How then can haiku achieve that goal in the space of
seventeen syllables? The answer is that it does not
necessarily have to. One of the assumptions that Basho
and others made about the hokku (haiku) was that it
was unfinished. The hokku was only the beginning of a
dialogue; it had to be answered by the reader or
another poet or painter. Haikai in its most
fundamental form, as linked verse, is about linking
one verse to another, one person to another. Haikai is
also about exchange, about sending and answering,
greeting and bidding farewall, about celebrating and
mourning. Haikai was also about mutual composition,
about completing or complementing the work of others,
adding poetry and calligraphy to someone's printing,
adding a prose passage to a friend's poem, etc.
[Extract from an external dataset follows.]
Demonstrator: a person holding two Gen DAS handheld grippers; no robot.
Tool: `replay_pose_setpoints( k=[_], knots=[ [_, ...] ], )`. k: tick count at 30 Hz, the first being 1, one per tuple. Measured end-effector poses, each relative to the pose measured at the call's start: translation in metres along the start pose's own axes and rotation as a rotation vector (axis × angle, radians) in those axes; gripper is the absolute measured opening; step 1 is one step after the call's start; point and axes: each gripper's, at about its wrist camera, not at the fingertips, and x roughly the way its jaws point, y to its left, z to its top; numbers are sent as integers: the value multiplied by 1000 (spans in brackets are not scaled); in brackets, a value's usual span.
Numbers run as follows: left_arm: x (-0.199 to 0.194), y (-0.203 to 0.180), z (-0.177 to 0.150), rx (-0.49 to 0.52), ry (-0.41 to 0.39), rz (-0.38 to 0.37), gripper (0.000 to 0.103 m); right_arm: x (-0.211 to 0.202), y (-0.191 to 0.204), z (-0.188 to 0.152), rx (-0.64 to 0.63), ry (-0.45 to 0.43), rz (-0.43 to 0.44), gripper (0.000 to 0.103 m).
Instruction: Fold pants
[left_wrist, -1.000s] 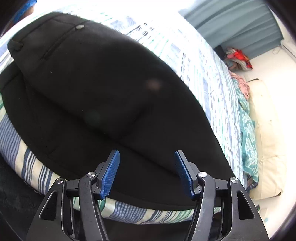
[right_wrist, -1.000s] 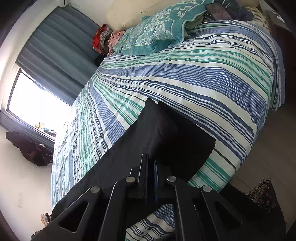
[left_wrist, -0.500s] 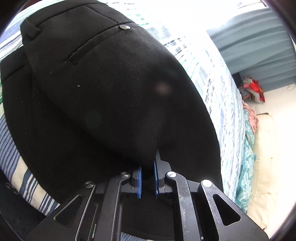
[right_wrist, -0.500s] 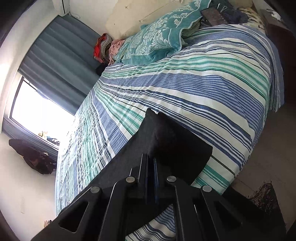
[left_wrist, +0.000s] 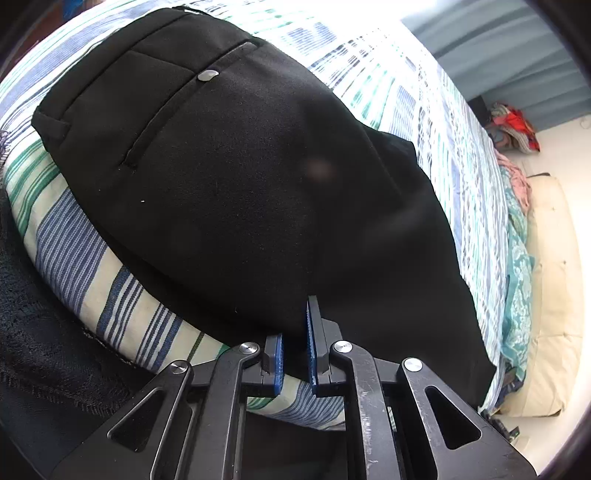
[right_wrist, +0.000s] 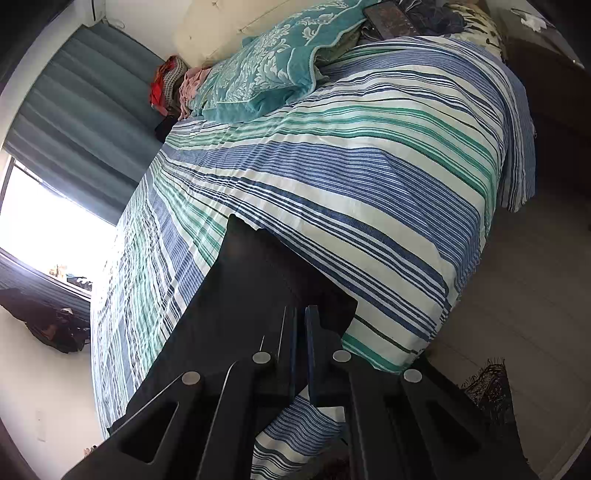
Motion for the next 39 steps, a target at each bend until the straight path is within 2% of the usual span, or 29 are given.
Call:
replay_pose_setpoints(
  k=[3,5,6,10,13,15,16,20,24,27,30,31,32,33,36,39],
  knots=[
    [5,-4,0,-2,3,-12,9,-4,-2,0,8,12,27,7],
    [-4,9,5,-14,7,-22,9,-8,-11,2,57,14,34,17],
    [-3,8,5,-14,7,-21,9,-7,-17,4,91,20,50,27],
    [-5,17,10,-11,0,-28,9,-1,-22,14,124,41,71,29],
    [-9,18,10,-10,-5,-37,9,9,-15,20,128,75,129,29],
    [-10,19,10,-8,-4,-33,9,25,-10,22,127,140,106,29],
    [-10,19,10,-6,-3,-30,9,32,-8,22,117,155,84,33],
    [-16,17,10,-10,-16,-41,8,46,-6,27,83,111,49,35],
    [-19,14,12,20,-16,-47,9,39,-6,23,98,133,31,32],
    [-14,16,11,19,-5,-31,9,40,-10,17,142,153,66,40],
    [-13,18,11,12,0,-29,9,48,-9,20,162,115,105,39],
    [-14,19,11,12,0,-33,9,50,-8,22,163,98,117,30],
    [-16,19,11,7,-2,-39,8,53,-7,23,154,85,121,16],
    [-19,19,11,-1,-5,-51,8,53,-4,24,134,73,106,7],
    [-32,17,10,3,-29,-72,8,37,10,22,74,44,92,6],
    [-27,17,5,38,-11,-22,8,20,22,20,-36,33,32,6]
  ],
)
One consequence is that haikai and the hokku in
particular is often best appreciated and read as part
of a sequence, as part of an essay, a poetry
collection, a diary or travel narrative, all forms
that reveal the process of exchange, linkage, and that
give haikai and haiku a larger context. Basho's best
work was Narrow Road to the Interior (Oku no
hosomichi), in which the haiku was embedded in a
larger prose narrative and was part of a larger chaing
of texts.
In Basho's day, haikai was two things: 1) performance
and social act, and 2) literary text. As a social act,
as an elegent form of conversation, haikai had to be
easily accessible; it had to be spontaneous; it had to
perform social and religious functions. Thus, half of
Basho's haiku were greetings, parting poems, poetic
prayers. They served very specific functions and were
anchored in a specific place and time, in a dialogic
exchange with other individuals. For Basho, however,
haikai was also a literary text that had to transcend
time and place, be understood by those who were not at
the place of composition. To achieve this goal, Basho
repeatedly rewrote his poetry, made it fictional, gave
it new settings, added layers of meaning, emphasized
the vertical axis (linking it to history and other
literary texts), so that the poem would have an impact
beyond its original circumstances. One hopes that more
North American haiku poets can take inspiration from
this complex work.
Reprinted from Modern Haiku, Volume 30.1, Winter-Spring, 2000.